Él está. Nosotros vamos y venimos, le rodeamos, le miramos como a la presa inerme que en vida se defiende haciendo alarde de quietud. Le sometemos con palabras de perdón en nuestras bocas y le hacemos renacer cuando por su gracia, una vez revelados sus secretos, nos permita acercarnos a la parte profunda de la tierra que él siempre buscó, aquella en la que miraba los ojos del inframundo y se hablaba de tu con las fuerzas de la tierra de la que hoy se le ha separado.

Por eso en la obra de Demián Flores hay hombres que parecerían florecer de la propia planta y aunque su torso esté mordido de espinas que le dieron la batalla, sus pies denotan una suerte de levitación hierática en la que planta y hombre son la misma cosa.

Ahora el hombre es jaguar, y es venado, y es conejo; el hombre es la naturaleza que se ha fundido en una sola entidad dolorosa: no hay sobrevivientes humanos ni del mundo de las plantas.
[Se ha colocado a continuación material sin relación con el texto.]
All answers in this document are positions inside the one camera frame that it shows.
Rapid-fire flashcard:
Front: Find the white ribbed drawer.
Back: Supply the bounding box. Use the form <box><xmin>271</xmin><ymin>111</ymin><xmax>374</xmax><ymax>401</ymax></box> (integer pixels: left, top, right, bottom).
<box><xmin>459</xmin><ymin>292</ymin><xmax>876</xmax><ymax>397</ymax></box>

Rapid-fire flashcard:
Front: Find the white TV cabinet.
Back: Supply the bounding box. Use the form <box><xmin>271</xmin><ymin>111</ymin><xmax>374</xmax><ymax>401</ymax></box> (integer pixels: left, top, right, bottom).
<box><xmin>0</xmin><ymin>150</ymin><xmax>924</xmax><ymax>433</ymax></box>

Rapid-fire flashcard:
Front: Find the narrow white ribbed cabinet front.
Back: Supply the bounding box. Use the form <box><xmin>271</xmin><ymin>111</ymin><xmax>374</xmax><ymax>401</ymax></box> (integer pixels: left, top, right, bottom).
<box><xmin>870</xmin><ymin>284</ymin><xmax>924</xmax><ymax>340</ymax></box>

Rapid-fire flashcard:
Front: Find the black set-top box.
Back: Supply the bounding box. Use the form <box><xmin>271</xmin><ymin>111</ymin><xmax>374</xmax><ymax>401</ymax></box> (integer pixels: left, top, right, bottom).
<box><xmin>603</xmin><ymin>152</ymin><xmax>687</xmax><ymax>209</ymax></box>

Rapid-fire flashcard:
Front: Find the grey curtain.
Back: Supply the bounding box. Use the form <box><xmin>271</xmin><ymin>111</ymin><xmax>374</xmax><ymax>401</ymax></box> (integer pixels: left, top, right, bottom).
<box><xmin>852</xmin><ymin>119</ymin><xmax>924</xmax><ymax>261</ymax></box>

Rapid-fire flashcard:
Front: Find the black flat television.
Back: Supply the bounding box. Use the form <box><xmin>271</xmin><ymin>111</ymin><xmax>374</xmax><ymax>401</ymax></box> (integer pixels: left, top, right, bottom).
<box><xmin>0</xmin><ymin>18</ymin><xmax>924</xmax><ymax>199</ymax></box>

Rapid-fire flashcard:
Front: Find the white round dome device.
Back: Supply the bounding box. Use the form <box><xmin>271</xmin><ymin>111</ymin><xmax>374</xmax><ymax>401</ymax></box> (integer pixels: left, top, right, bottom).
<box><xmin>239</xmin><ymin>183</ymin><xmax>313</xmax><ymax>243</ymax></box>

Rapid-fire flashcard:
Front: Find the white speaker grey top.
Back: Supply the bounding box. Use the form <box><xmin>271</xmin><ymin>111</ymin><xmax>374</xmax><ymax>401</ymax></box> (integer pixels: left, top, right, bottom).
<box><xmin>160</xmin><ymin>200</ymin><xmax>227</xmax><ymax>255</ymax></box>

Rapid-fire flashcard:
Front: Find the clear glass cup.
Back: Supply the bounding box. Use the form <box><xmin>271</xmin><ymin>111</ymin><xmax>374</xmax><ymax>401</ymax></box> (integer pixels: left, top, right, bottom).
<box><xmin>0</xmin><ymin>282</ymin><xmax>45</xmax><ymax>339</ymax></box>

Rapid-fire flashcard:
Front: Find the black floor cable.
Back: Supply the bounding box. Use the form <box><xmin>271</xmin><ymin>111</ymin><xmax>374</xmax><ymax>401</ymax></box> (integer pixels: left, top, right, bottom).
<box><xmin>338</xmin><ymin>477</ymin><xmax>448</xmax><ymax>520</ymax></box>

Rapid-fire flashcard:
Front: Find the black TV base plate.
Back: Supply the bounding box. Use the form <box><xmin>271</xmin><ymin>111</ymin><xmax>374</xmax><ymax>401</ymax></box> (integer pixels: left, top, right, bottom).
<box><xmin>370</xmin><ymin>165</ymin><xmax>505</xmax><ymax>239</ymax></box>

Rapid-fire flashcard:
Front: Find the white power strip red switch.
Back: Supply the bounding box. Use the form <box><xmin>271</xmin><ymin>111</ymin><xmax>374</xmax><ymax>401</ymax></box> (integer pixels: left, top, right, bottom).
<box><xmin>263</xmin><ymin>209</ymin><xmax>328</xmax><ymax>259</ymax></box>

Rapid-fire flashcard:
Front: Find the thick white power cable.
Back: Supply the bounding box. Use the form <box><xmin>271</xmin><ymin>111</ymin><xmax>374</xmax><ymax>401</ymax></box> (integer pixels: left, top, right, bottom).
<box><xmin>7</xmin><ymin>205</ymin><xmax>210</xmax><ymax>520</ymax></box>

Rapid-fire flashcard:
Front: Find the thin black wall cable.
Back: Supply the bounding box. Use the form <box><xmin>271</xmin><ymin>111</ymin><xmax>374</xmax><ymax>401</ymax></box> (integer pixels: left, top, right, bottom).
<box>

Hay nuevos seres que son todo junto como si en una mágica amalgama se entendiese que el dolor del placer es el mismo que experimentamos cuando mutamos en otros, cuando nos fundimos con aquello que miramos; cuando aquello que miramos se apropia de lo que fuimos para convertirnos en otra cosa.

La producción del mezcal es una de las costumbres de mayor arraigo en México. Más allá de la bebida se trata de una forma atávica de sobrevivencia cuando aquello que se produce rebasa con mucho al líquido producido. Los mezcaleros son esa especie de sacerdotes que guardan las fórmulas heredadas por generaciones. Por ello momentos antes de la quema de las piñas hay rezos y devoción, por eso se quema un manojo de chiles secos, un par de puños de sal junto con ramas de Pirules olorosos y Huizaches hostiles que cuidan el campo sin importar el temporal.

Todo eso se incendia junto con las piñas; hay un nuevo significado cobijado dulcemente por los rezos en zapoteco y el olor de un singular incienso que abre los atajos con el mundo que relataron nuestros abuelos. Cuando las primeras columnas de humo comienzan a buscar el cielo al que pertenecen, se crea una singular conexión con las más viejas tradiciones. Demián Flores lo sabe, y no es gratuito que el medio seleccionado por él para esta exposición sea también uno que ha pasado por siglos de boca en boca. Nada mejor que volver a los orígenes para entender nuestro presente.